Selasa, 18 Desember 2012

Guru (Pemimpin) dan Burung: Refleksi untuk Para (Calon) Guru di Masa Depan


Guru (Pemimpin) dan Burung:
Refleksi untuk Para (Calon) Guru di Masa Depan


Oleh: Anas Ahmadi, S.Pd., M.Pd.

Bagaimana jika seekor burung tidak mau  berkicau?
Nobunaga menjawab, “bunuh saja!”
Hideyoshi menjawab, “buat burung itu ingin berkicau!”
Ieyasu menjawab, “tunggu!” (Yoshikawa, 2003)

Kutipan tersebut dinukil dari novel legendaris Jepang, Taiko, karya Eiji Yoshikawa. Sebenarnya, kutipan itu  tidak lain adalah Sajak Jepang (legendaris) yang diajarkan pada anak-anak tingkat Sekolah Dasar. Hebat!

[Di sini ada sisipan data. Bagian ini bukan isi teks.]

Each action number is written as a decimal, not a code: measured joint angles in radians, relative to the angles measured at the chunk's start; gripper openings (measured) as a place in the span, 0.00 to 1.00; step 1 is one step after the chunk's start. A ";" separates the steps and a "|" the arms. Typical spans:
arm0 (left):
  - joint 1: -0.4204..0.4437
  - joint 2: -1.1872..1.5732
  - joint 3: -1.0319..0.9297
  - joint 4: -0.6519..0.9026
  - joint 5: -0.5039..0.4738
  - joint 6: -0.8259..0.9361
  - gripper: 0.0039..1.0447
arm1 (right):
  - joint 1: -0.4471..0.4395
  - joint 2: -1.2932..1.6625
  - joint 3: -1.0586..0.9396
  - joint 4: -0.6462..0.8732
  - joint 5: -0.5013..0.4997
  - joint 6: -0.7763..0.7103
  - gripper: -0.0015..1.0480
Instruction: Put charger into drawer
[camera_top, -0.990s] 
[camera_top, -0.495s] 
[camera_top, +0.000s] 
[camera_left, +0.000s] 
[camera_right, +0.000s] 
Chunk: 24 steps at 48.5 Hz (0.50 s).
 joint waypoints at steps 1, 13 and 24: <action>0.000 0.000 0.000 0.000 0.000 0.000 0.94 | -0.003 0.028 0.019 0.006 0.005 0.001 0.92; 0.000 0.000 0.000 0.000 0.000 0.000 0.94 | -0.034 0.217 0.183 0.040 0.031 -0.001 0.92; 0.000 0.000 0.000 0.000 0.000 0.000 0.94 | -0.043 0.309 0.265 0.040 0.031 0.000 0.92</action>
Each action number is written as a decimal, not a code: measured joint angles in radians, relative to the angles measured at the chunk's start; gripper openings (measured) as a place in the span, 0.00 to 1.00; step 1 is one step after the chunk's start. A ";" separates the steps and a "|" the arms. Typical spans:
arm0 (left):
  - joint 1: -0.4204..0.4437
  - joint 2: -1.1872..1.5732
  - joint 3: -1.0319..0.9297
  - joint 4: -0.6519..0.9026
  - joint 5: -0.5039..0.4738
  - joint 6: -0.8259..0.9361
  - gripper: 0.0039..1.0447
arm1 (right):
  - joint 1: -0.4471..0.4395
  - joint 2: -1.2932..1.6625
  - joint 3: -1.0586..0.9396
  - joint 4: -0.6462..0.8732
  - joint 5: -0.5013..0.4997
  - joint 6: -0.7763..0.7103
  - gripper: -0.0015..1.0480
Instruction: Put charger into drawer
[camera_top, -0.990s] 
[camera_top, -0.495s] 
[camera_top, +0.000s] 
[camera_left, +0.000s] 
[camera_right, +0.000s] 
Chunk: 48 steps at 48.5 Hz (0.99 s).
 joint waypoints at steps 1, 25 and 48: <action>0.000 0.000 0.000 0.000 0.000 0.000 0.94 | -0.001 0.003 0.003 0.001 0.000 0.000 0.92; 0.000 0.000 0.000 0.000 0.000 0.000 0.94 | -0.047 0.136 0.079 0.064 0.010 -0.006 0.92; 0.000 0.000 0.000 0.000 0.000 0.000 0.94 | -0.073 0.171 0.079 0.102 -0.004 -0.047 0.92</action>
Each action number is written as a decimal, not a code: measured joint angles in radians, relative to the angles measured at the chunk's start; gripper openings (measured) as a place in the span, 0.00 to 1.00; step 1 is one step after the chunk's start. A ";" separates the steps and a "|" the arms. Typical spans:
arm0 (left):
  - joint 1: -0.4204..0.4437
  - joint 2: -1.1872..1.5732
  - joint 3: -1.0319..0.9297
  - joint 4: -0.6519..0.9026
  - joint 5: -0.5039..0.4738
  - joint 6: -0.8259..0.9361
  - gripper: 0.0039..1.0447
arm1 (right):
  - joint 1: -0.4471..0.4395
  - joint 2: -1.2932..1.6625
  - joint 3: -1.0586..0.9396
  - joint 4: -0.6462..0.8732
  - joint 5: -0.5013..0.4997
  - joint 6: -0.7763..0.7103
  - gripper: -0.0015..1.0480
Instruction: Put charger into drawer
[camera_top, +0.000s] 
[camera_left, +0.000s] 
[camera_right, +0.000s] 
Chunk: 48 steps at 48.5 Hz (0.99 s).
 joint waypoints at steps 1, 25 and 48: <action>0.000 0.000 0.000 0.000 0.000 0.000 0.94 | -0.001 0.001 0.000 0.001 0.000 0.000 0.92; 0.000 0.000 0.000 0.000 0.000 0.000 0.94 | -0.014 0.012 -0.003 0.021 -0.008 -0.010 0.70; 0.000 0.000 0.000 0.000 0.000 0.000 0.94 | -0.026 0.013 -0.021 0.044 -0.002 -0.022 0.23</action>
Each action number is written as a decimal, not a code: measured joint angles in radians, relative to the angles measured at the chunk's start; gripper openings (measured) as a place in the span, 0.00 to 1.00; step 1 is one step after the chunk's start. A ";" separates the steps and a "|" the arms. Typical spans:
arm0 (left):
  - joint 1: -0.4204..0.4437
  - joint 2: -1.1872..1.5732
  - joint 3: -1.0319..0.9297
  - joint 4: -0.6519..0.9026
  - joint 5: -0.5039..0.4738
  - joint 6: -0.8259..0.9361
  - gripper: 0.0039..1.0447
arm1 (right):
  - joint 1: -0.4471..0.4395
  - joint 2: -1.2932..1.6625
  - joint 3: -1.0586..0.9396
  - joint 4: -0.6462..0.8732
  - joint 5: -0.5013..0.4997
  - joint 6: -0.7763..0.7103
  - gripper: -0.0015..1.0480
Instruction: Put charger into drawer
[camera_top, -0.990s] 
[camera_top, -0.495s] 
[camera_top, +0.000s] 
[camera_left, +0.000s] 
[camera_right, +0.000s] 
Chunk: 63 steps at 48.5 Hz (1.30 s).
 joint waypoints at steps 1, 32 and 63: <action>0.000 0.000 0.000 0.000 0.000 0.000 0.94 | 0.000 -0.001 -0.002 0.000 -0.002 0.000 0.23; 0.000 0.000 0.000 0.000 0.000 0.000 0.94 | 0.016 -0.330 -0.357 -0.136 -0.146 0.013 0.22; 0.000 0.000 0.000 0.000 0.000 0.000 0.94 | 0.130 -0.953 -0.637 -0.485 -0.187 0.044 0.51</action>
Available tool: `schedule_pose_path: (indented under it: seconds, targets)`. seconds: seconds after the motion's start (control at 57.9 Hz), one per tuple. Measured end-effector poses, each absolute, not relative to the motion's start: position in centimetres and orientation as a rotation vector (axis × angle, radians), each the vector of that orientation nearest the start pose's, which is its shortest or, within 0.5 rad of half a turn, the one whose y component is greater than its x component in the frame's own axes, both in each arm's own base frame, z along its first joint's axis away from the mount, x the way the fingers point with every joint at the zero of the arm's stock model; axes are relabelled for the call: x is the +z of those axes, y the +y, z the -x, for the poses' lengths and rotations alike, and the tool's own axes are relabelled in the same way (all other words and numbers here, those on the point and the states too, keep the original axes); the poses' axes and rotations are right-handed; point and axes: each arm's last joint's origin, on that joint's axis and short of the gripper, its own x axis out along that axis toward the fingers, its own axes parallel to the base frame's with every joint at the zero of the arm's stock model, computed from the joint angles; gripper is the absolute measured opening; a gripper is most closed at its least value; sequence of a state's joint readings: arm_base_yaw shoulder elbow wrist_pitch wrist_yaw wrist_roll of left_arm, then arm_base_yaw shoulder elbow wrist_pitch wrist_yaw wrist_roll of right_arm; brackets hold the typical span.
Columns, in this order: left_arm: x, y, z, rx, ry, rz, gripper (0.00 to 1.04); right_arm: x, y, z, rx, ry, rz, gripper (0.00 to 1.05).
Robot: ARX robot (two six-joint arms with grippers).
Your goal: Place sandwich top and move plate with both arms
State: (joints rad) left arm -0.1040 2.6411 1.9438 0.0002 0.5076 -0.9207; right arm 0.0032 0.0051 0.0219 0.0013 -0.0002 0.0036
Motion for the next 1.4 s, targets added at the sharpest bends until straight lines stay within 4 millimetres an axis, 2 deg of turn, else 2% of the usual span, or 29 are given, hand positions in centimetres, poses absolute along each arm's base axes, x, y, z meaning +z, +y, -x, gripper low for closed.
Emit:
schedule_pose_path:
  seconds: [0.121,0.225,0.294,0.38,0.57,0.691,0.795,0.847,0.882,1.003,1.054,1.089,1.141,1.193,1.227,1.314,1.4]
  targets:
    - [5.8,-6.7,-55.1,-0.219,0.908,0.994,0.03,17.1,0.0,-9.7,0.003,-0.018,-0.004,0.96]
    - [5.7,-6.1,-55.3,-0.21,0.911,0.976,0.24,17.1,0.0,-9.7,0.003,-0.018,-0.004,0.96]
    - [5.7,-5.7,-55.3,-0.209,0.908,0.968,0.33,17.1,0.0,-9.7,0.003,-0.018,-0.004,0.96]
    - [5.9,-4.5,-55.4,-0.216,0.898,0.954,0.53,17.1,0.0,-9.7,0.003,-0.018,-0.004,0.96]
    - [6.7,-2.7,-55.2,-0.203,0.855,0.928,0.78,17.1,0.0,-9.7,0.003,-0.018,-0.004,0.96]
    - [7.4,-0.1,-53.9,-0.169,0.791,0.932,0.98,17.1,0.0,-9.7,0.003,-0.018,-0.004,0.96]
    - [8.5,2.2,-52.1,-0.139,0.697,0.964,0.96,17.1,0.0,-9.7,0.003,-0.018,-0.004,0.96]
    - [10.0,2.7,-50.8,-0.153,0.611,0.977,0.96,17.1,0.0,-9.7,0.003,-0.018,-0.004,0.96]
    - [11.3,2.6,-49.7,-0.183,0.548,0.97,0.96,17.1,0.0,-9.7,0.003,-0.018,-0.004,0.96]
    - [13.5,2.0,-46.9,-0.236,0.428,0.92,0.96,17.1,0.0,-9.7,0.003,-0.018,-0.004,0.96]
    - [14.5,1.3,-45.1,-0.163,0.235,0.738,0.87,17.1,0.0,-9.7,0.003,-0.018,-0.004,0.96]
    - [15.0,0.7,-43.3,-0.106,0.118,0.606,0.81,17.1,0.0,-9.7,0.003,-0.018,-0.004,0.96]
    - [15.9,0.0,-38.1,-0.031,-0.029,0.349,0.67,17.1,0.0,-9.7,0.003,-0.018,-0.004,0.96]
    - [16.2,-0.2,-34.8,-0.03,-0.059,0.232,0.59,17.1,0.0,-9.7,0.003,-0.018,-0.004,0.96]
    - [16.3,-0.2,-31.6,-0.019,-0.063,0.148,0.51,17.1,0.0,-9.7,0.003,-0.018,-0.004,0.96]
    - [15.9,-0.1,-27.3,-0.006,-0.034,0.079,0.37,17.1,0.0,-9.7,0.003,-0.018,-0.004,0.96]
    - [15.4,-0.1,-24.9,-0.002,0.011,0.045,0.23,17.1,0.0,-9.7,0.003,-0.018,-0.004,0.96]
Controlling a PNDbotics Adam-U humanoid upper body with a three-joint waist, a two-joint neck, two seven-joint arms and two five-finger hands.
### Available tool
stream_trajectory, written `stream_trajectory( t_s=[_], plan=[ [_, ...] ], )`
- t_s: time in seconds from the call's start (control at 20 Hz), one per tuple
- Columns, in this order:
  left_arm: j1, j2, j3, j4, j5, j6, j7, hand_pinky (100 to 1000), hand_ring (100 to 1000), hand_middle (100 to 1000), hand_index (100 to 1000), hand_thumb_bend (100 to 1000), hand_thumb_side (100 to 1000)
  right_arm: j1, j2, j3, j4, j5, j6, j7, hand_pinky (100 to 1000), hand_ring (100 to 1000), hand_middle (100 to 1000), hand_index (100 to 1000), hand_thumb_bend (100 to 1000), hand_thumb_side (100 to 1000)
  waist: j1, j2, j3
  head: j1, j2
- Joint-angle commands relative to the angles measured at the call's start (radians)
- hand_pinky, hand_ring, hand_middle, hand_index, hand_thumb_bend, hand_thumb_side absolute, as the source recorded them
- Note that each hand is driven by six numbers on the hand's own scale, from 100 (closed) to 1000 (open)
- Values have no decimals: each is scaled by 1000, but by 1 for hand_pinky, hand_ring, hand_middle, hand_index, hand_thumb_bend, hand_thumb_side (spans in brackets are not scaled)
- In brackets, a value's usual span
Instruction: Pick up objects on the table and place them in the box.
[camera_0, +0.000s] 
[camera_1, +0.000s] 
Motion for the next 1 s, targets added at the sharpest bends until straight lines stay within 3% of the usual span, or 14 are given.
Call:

Konon, Nobunaga adalah kaisar Jepang yang tegas, tangan besi, dan berwatak kaku. Ia memimpin kekaisaran Jepang dengan banyak wilayah jajahan. Namun, ia tidak berlangsung lama. Nobunaga dikhianati pasukannya sendiri. Ia ditusuk dari belakang tatkala berperang. Adapun Hideyoshi adalah anak orang biasa, pola pikirnya sederhana, cerdas, fleksibel, dan kreatif. Ia sukses memimpin kekaisaran Jepang sebab rakyatnya banyak yang suka pada gaya memimpinnya yang kreatif. Selanjutnya, Ieyasu, ia menjadi kaisar terlama di Jepang. Ia memimpin dengan penuh kesabaran, kewelasasihan, dan kearifan. Ia sangat disukai oleh rakyatnya dan disegani oleh musuh-musuhnya.
Baiklah, kita sebagai warga negara yang baik (good citizen)  mau tidak mau berharap negara kita menjadi negara yang perintahannya baik (good goverment). Salah satu sendi utama sistem pemerintahan yang baik adalag pendidikan. Selanjutnya, salah satu sendi utama pendidikan adalah guru. Pada awalnya, semuanya adalah guru. Pada akhirnya, semua adalah guru. Konon, segala masalah apapun berawal-berakhir dari guru. Jika pemimpin baik dan benar, rakyat juga baik dan benar, sebaliknya. Dengan demikian, konteks guru di sini bukan hanya guru sebagai pengajar, tetapi guru sebagai pemimpin juga.
            Kutipan sajak tentang burung yang tidak berkicau merepresentasikan tipe guru. Tipe pertama, otoriter, tegas, gegabah, brutal, cepat. Tipe kedua, sederhana, cerdik, kompleks, fleksibel. Tipe ketiga, tenang, sabar, penuh perhitungan, penuh kasih. Anda suka tipe guru yang mana? Baiklah, Anda bebas memilih dan semuanya tidak ada yang salah. Bergantung dari mana Anda memandang.
            Marilah kita bermain-main akademis ataupun ngawur akademis. Jika kita memilih/memunyai guru tipe pertama, murid kita akan pandai dan cerdas. Mengapa? Sebab sang guru menginginkan  murid-muridnya pandai dan cerdas. Jika tidak pandai dan tidak cerdas, buang saja.  Apapun yang terjadi! Sungguh hebat tipe guru seperti ini, cobalah tengok Adolf Hitler –sosok guru (pemimpin) tipe pertama—yang sukses memimpin Jerman[1]. Ia sanagt ditakuti oleh Rusia dan Amerika Dalam kajian Erich Fromm, Hitler adalah guru (pemimpin) yang bertangan besi. Dalam sebuah rapat, tatkala ada yang tidak setuju dengan pemikirannya, langsung orang tersebut di dor oleh Hitler.  
Memang, jika kita menilik lebih jauh, tidak semua orang mudah bergerak dengan cepat seirima dengan pemimpin. Karena itu, rektor Unesa, Prof. Dr. Muklas Samani, mengungkapkan bahwa kita ibarat biduk. Karena itu, harus seirima tatkala mendayung agar bidung bisa bergerak sampai ke tujuan dengan tepat dan selamat.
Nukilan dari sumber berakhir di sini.